**Problem description**
If a line in the records below holds the word "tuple", copy it.

**Records for the exercise**

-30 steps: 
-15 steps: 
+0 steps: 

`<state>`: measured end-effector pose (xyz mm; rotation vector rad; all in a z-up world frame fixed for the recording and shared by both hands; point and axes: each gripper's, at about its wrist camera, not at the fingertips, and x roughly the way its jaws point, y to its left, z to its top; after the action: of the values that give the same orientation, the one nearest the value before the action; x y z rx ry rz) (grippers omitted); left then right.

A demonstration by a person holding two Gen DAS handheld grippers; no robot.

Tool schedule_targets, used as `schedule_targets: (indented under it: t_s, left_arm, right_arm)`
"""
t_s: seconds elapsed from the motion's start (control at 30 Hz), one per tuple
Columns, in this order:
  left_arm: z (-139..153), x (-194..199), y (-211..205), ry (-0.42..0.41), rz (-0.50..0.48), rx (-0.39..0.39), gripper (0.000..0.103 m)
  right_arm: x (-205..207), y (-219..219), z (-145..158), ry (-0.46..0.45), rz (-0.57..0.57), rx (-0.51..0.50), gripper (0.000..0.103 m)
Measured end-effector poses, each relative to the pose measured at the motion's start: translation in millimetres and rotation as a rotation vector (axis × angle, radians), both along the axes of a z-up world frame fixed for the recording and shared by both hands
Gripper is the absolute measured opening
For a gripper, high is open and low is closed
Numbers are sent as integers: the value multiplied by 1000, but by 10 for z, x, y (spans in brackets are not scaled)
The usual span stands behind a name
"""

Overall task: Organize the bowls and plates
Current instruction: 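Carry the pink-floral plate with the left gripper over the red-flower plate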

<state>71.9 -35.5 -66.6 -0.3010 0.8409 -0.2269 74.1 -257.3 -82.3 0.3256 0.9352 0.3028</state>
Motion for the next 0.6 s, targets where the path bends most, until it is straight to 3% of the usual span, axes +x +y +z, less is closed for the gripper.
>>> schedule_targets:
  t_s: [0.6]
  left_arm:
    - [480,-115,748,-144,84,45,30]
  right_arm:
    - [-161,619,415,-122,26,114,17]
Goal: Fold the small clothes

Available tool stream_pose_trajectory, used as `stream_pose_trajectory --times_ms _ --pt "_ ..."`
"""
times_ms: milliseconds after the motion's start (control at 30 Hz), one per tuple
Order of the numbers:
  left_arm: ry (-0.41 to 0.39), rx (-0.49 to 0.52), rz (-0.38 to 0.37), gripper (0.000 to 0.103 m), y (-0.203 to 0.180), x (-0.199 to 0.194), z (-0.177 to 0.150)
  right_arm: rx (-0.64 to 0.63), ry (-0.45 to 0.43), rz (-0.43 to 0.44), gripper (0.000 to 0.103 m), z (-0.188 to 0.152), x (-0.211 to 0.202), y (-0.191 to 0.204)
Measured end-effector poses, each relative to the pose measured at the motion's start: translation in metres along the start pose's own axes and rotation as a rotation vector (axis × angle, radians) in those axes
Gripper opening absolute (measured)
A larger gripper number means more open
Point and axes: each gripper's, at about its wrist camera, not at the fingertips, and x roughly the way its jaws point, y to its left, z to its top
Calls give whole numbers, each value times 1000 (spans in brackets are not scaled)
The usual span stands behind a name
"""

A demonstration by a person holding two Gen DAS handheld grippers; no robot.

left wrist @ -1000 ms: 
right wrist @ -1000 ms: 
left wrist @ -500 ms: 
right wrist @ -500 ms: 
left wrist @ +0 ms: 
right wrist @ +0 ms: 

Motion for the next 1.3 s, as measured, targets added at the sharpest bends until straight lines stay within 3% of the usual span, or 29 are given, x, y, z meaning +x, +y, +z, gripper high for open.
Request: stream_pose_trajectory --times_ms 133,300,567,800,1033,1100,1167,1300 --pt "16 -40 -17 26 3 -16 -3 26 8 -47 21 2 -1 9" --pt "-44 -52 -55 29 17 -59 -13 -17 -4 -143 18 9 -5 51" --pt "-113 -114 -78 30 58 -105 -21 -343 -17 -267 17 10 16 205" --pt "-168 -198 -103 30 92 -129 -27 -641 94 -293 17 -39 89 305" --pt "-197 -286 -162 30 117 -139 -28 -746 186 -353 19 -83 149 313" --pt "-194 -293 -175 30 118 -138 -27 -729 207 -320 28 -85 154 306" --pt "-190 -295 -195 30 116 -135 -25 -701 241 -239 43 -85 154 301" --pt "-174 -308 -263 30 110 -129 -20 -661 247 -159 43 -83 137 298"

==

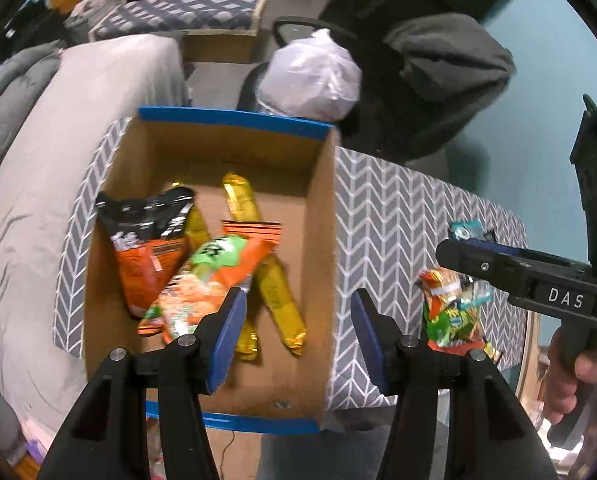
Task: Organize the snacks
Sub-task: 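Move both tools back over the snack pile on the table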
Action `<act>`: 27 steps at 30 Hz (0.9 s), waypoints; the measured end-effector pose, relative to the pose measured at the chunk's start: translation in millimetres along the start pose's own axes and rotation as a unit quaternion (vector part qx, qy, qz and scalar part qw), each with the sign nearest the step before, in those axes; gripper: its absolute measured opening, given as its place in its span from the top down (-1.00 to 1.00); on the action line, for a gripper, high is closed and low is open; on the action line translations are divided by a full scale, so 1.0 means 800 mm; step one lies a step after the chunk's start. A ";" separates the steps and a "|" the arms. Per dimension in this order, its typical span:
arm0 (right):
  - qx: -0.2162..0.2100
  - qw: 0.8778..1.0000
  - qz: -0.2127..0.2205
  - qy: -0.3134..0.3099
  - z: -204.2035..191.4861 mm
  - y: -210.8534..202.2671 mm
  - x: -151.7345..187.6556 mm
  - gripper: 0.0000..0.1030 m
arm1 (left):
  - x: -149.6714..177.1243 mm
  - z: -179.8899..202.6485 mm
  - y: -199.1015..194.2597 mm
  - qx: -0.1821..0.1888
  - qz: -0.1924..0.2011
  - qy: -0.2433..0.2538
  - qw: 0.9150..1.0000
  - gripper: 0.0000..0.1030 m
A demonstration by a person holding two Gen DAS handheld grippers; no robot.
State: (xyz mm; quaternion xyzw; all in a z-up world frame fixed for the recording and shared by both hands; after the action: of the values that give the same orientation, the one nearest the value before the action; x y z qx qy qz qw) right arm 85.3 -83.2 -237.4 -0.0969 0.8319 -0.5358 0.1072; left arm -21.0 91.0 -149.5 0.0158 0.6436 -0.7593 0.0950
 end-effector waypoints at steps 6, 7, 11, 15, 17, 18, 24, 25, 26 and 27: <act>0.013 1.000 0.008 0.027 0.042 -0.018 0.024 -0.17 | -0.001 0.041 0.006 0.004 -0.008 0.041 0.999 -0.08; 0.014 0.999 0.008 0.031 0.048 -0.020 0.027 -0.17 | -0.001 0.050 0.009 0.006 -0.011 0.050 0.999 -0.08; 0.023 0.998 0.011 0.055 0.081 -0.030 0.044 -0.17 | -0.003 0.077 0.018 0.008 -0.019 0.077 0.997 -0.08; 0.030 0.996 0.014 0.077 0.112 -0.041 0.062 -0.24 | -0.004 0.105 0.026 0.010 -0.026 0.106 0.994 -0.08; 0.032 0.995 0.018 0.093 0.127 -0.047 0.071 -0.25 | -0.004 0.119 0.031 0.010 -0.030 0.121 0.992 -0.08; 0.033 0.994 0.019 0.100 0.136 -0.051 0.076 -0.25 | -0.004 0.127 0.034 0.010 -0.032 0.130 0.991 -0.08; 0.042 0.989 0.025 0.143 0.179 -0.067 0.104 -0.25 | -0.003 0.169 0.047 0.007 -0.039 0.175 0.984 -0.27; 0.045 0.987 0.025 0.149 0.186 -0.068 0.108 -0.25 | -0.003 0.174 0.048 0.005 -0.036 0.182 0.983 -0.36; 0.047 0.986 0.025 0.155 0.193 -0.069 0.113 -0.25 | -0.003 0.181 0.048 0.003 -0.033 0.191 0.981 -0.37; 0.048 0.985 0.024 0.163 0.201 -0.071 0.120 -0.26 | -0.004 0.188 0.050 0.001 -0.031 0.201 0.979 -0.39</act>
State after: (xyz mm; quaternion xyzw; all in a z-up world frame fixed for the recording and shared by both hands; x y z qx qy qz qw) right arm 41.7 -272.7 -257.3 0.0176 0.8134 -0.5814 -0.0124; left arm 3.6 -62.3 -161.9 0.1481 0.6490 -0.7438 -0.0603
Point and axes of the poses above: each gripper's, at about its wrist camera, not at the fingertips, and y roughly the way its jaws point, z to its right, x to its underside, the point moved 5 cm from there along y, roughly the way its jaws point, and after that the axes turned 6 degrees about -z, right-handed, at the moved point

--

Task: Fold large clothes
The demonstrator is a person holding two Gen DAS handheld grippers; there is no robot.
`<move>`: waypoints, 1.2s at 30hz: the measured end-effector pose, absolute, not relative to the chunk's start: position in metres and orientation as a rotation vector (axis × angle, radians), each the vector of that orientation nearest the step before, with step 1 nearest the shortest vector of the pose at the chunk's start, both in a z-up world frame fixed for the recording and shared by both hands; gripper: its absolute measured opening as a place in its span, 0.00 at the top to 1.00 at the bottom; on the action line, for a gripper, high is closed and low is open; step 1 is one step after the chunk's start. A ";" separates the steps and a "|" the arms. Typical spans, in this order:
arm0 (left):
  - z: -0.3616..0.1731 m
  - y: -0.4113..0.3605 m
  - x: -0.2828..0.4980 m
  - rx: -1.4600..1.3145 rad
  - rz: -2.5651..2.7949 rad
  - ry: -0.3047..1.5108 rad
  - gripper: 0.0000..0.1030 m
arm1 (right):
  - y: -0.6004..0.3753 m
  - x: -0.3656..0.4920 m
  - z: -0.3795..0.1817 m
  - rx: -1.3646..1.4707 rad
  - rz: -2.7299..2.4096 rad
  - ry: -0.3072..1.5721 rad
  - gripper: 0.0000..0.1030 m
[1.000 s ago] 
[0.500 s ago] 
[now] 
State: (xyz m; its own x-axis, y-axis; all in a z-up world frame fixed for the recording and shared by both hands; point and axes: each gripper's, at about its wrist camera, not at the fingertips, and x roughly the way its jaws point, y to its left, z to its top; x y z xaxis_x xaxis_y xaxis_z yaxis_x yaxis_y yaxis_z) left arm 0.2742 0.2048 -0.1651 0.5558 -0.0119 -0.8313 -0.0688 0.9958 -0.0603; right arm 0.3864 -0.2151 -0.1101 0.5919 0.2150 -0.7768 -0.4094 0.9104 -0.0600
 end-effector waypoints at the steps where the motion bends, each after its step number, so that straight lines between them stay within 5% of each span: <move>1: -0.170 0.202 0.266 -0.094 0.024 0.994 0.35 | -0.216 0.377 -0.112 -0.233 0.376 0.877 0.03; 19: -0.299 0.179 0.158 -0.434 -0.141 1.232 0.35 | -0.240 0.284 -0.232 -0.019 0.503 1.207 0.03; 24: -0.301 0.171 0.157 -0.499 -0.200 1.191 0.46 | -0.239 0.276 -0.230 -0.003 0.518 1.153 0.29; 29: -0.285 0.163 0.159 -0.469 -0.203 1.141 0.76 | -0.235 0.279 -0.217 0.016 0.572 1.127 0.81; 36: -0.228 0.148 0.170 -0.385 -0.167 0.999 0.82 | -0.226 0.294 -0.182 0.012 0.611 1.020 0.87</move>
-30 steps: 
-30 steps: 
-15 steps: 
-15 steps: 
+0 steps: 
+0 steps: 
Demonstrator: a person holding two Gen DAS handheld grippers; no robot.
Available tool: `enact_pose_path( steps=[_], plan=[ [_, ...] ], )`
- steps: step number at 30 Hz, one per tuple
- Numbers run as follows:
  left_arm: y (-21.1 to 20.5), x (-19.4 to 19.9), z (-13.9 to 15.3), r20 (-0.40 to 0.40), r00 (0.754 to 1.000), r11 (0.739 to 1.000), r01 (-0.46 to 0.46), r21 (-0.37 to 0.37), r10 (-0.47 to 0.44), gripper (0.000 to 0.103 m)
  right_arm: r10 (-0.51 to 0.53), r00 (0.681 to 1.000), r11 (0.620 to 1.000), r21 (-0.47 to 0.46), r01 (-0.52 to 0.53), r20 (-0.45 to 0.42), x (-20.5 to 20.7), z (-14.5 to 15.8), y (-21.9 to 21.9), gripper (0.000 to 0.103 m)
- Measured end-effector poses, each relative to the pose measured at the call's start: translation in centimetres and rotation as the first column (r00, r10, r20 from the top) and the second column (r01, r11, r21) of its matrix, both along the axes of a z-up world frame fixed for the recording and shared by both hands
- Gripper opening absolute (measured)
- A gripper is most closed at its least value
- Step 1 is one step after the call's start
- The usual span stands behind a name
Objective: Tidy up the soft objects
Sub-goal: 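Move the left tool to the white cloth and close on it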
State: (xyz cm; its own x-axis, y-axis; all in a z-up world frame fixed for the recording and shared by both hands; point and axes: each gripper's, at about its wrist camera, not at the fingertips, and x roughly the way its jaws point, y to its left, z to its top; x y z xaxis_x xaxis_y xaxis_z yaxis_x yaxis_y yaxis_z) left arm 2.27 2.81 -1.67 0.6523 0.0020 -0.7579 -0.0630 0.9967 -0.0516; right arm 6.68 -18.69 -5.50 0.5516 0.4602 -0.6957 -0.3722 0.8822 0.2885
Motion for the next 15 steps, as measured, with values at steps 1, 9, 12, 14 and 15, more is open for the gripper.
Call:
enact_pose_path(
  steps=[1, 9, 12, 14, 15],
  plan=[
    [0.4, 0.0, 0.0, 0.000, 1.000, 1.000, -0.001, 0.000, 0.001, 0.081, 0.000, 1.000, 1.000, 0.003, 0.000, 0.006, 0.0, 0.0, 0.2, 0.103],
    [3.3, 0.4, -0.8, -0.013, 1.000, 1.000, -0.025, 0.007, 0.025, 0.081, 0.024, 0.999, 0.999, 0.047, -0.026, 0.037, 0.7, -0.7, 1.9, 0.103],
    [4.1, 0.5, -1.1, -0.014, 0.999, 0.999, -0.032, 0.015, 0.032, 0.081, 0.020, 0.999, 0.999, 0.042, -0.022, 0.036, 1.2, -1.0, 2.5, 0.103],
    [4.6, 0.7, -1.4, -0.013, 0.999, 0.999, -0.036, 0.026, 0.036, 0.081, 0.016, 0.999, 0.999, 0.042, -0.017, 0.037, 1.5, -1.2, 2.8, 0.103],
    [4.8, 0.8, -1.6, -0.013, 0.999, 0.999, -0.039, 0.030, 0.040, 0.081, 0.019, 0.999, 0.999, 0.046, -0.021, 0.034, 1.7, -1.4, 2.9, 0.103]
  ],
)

**Task result**
t_s: seconds elapsed from the motion's start (control at 30 Hz), one per tuple
times_ms: milliseconds after the motion's start (control at 30 Hz), one per tuple
- steps: step number at 30 Hz, one per tuple

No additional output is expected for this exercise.